What you have to do → Report each line from the records where the string "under" turns up.

[Items listed in a dataset]
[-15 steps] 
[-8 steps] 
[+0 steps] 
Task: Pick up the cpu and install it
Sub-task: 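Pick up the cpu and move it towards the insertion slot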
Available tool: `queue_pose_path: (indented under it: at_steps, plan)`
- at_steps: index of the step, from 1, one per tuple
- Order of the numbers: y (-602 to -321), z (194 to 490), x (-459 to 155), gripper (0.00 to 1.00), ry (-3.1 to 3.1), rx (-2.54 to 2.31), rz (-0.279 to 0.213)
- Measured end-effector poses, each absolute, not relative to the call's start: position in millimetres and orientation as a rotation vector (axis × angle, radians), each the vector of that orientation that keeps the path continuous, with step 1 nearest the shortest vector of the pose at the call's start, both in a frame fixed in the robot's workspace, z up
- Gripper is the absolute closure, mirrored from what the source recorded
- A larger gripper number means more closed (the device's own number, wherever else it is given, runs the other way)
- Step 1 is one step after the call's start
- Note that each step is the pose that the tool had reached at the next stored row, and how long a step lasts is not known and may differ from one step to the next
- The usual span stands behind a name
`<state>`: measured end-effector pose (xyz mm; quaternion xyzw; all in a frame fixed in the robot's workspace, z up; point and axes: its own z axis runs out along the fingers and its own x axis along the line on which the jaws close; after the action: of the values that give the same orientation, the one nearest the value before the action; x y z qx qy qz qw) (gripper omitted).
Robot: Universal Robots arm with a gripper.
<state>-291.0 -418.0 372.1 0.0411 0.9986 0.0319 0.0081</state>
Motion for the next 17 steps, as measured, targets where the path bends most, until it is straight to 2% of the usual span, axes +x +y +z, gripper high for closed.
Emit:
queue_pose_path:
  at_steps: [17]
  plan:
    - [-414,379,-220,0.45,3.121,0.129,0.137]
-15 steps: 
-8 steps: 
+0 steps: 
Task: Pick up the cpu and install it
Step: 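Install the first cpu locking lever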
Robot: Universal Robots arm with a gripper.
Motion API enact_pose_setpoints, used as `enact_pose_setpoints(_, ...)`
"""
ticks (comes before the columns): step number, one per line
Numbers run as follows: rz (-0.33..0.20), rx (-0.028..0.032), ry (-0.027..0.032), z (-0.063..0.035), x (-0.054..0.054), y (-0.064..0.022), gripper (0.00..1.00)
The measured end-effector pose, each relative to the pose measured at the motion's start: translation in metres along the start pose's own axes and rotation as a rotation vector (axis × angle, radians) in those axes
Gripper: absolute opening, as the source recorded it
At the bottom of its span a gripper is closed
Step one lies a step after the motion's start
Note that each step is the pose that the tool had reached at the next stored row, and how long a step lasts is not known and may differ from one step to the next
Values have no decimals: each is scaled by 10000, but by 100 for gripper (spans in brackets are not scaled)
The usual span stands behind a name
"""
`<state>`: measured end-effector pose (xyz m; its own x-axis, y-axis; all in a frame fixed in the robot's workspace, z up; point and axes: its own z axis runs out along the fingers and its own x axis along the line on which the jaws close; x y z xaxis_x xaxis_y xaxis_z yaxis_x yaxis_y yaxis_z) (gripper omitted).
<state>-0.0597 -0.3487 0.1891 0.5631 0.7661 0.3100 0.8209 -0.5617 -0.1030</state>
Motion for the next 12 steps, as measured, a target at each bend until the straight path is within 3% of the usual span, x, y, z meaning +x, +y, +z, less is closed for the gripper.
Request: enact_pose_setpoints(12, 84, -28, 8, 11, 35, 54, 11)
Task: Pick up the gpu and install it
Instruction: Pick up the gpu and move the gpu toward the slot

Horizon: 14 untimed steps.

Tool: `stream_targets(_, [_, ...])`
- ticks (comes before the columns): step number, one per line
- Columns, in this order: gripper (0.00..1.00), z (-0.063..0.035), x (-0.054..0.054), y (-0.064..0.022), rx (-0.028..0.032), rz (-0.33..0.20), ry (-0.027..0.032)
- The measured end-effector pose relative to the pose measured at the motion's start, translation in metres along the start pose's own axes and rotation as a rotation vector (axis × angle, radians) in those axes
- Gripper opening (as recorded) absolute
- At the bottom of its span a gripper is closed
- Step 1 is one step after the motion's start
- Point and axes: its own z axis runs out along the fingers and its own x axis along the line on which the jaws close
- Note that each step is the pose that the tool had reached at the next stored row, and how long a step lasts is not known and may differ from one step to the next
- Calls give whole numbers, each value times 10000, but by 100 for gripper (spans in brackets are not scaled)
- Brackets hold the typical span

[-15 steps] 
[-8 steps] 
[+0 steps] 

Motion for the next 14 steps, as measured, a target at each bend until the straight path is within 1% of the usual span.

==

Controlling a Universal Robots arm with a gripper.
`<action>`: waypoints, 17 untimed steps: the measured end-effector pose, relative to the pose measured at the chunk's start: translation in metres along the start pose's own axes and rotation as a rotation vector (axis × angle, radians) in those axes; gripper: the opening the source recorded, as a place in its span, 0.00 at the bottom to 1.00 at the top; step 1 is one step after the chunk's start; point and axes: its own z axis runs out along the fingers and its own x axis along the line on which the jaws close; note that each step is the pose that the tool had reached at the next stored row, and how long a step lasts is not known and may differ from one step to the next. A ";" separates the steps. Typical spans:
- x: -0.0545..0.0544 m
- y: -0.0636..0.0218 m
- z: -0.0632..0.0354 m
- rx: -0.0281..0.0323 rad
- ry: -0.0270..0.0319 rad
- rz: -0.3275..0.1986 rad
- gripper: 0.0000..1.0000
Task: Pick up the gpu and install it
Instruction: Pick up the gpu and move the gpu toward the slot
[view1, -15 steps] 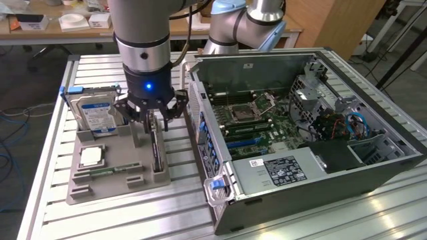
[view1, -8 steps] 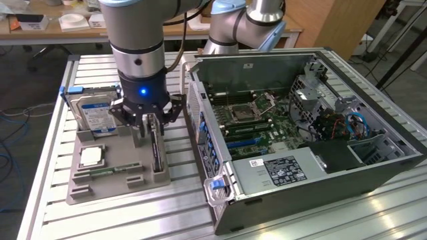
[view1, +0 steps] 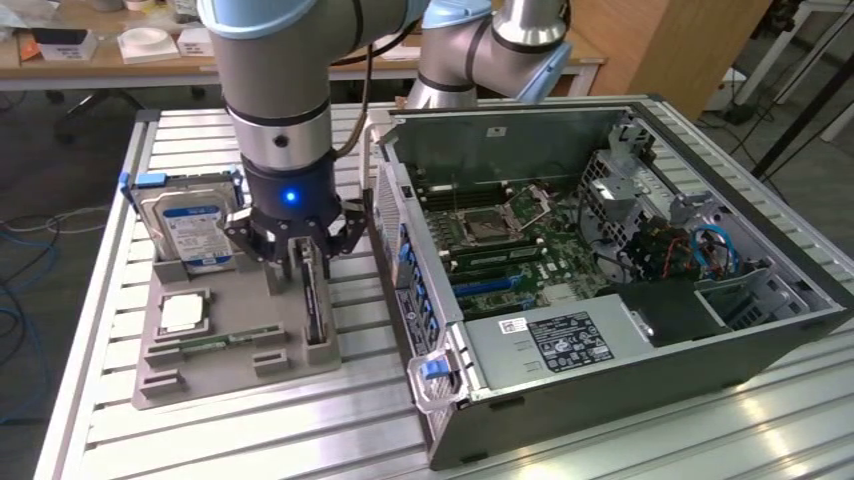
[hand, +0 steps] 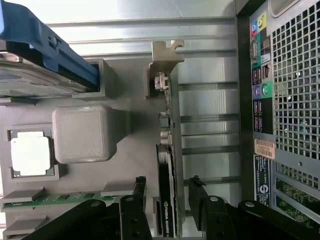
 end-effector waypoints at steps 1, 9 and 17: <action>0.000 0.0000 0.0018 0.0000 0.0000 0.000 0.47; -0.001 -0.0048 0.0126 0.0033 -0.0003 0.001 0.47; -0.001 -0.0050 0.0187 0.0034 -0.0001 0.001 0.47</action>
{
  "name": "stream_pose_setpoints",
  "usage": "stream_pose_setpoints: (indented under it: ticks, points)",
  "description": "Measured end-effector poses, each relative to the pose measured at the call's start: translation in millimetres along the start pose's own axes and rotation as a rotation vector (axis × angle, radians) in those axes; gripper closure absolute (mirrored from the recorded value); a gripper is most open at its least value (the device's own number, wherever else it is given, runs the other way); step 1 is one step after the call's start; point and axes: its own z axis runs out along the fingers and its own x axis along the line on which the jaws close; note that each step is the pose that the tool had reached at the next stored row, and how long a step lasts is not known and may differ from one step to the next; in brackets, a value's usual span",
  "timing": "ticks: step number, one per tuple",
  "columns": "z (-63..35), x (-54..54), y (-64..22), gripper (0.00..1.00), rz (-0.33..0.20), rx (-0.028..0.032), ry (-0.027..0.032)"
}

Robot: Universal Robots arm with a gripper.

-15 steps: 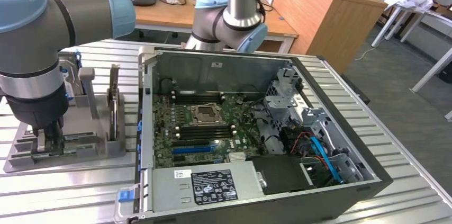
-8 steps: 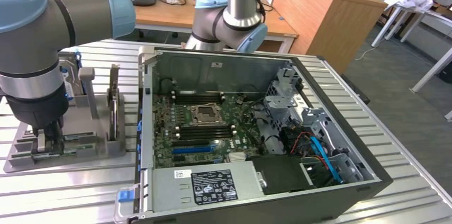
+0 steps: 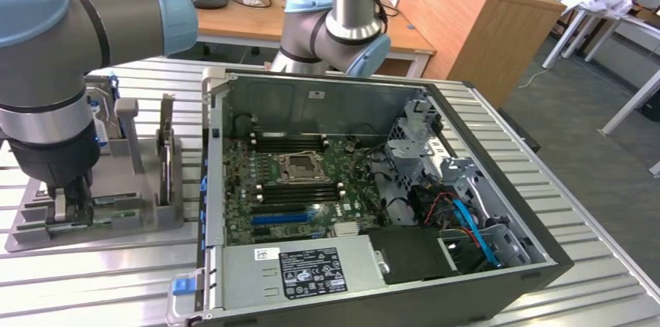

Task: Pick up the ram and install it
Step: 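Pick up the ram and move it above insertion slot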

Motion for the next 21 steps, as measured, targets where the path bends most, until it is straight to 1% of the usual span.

Written response →
Available tool: `queue_pose_path: (indented under it: at_steps, plan)`
  "usage": "stream_pose_setpoints: (indented under it: ticks, points)",

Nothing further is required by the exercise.